DIRECTIONS: Reproduce the data below in full and to the letter, images excepted.

GIVEN INFORMATION:
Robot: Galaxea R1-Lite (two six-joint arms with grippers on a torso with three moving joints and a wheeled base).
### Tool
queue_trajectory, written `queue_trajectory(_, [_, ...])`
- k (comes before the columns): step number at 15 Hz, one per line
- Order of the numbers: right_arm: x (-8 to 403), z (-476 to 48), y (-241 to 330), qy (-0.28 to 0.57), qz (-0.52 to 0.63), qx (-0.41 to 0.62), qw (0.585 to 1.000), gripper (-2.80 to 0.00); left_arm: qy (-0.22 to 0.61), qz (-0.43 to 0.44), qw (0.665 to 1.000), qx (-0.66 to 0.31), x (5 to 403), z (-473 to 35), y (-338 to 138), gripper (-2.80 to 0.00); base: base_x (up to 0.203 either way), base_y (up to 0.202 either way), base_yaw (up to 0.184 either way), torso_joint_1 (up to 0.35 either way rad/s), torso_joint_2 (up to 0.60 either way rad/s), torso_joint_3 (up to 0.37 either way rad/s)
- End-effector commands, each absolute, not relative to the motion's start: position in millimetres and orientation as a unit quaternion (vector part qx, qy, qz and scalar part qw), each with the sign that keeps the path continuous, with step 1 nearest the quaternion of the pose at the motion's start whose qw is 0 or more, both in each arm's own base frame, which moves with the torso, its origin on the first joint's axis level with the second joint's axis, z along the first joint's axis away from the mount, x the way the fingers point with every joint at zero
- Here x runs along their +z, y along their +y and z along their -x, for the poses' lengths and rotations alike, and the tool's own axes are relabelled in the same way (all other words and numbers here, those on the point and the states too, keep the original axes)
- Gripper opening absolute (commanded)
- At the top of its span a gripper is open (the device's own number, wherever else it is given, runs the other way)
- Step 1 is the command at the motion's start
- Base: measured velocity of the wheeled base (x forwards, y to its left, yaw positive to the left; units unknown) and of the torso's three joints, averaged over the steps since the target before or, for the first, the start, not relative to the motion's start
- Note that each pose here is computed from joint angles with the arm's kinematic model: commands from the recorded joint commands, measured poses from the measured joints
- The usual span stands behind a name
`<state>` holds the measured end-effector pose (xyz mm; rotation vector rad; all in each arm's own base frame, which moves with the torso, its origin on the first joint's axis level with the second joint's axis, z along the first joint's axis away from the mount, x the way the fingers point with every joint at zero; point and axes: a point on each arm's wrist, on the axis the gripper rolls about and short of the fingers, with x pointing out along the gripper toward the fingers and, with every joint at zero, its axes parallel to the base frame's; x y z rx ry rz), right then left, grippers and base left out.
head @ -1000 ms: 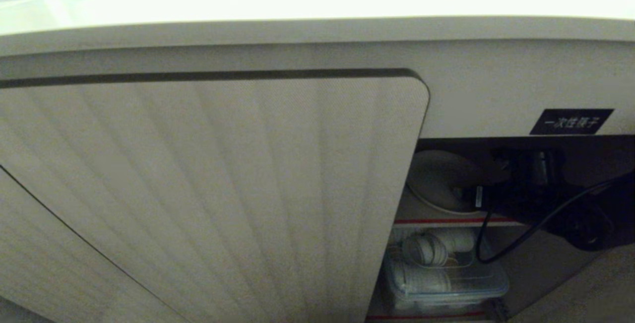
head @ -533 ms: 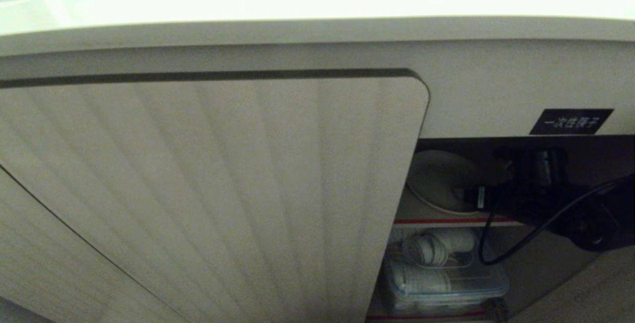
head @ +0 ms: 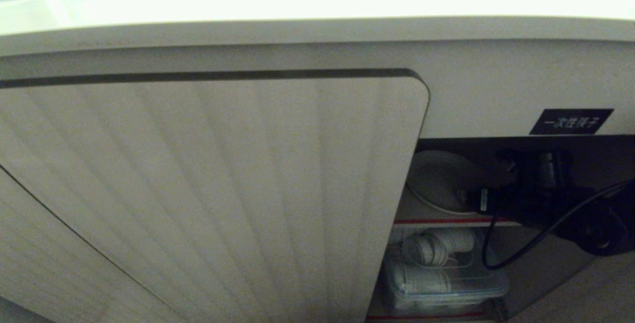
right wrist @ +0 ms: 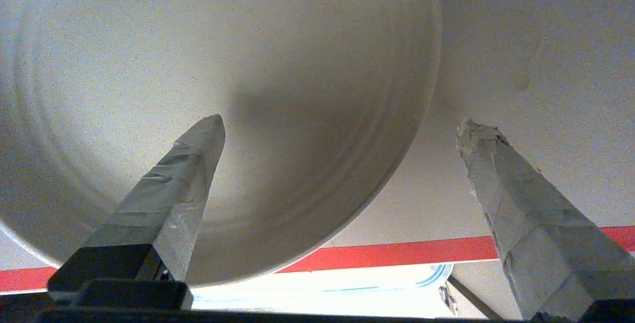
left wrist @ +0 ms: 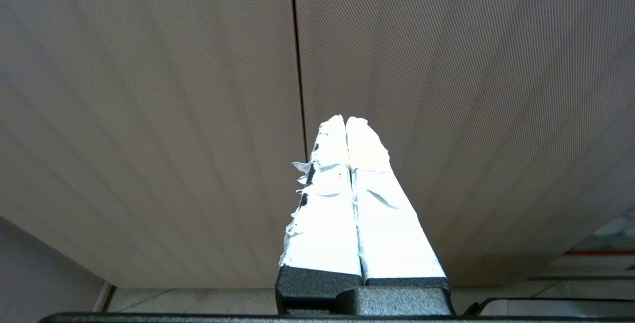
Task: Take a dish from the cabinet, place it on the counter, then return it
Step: Take the plate from the cabinet
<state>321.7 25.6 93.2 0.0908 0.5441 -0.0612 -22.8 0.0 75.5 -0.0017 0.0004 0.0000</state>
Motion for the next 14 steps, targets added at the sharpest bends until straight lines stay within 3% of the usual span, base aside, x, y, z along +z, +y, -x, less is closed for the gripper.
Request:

SOLUTION TO THE PROBLEM:
Robot: Galaxea R1-Lite (two six-joint arms with grippers on a torso with three moving joints and a wheeled base).
### Tool
queue_trajectory, written `queue_trajectory(_, [_, ...])`
- k (comes before the columns): step number at 15 Hz, one per line
- Order of the numbers: right_arm: x (-8 to 403), z (-476 to 48), y (-241 to 330), qy (-0.28 to 0.57), qz (-0.52 to 0.63), qx (-0.41 to 0.62), qw (0.585 to 1.000), gripper (-2.80 to 0.00); left_arm: qy (-0.22 to 0.61), qz (-0.43 to 0.44), qw (0.665 to 1.000), qx (-0.66 to 0.31), x (5 to 403), z (-473 to 35), y (-338 to 138), gripper (-2.80 to 0.00); base: base_x (up to 0.203 either way), base_y (up to 0.202 either way), base_yaw (up to 0.184 either way), torso_joint_1 (up to 0.35 either way rad/s), torso_joint_2 (up to 0.60 either way rad/s), torso_joint_3 (up to 0.37 either way rad/s)
- End-effector commands, each absolute, not relative to the motion's start: position in millimetres and orientation as a unit quaternion (vector part qx, qy, qz and scalar part qw), each with the sign that keeps the path continuous, with step 1 nearest the quaternion of the pose at the motion's start whose qw is 0 or more, both in each arm's own base frame, which moves with the torso, its origin on the first joint's axis level with the second joint's axis, z along the first joint's axis away from the mount, x the way the fingers point with every joint at zero
- Here x runs along their +z, y along their +y and z along their -x, for the poses' lengths and rotations alike, and the tool's own axes are relabelled in the same way (all other words and numbers here, those on the point and the states too, keep the original axes)
- Gripper opening absolute (commanded)
- At the top of its span a gripper is open (the device's own number, wherever else it is given, runs the other way)
- Step 1 is the command at the motion's start
- Base: measured velocity of the wheeled base (x forwards, y to its left, yaw positive to the left; units unknown) and of the torso's three joints, averaged over the steps since the target before or, for the first, the start, not relative to the motion's start
- Note that each pose here is computed from joint angles with the arm's kinematic model: commands from the recorded joint commands, measured poses from the measured joints
- The usual span stands behind a name
`<state>` holds the measured end-effector pose (xyz mm; rotation vector rad; all in each arm's own base frame, which moves with the torso, its origin on the first joint's axis level with the second joint's axis, z along the first joint's axis away from the mount, x the way the fingers point with every joint at zero; point and axes: a point on each arm's wrist, on the axis the gripper rolls about and short of the fingers, with x pointing out along the gripper toward the fingers and, with every joint at zero, its axes parallel to the base frame's; x y z rx ry rz), right then left, grippers and base left out.
head @ -1000 ms: 
head @ -533 ms: 
head @ +0 ms: 
right wrist @ +0 ms: 
left wrist @ +0 ms: 
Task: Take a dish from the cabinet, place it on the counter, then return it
Step: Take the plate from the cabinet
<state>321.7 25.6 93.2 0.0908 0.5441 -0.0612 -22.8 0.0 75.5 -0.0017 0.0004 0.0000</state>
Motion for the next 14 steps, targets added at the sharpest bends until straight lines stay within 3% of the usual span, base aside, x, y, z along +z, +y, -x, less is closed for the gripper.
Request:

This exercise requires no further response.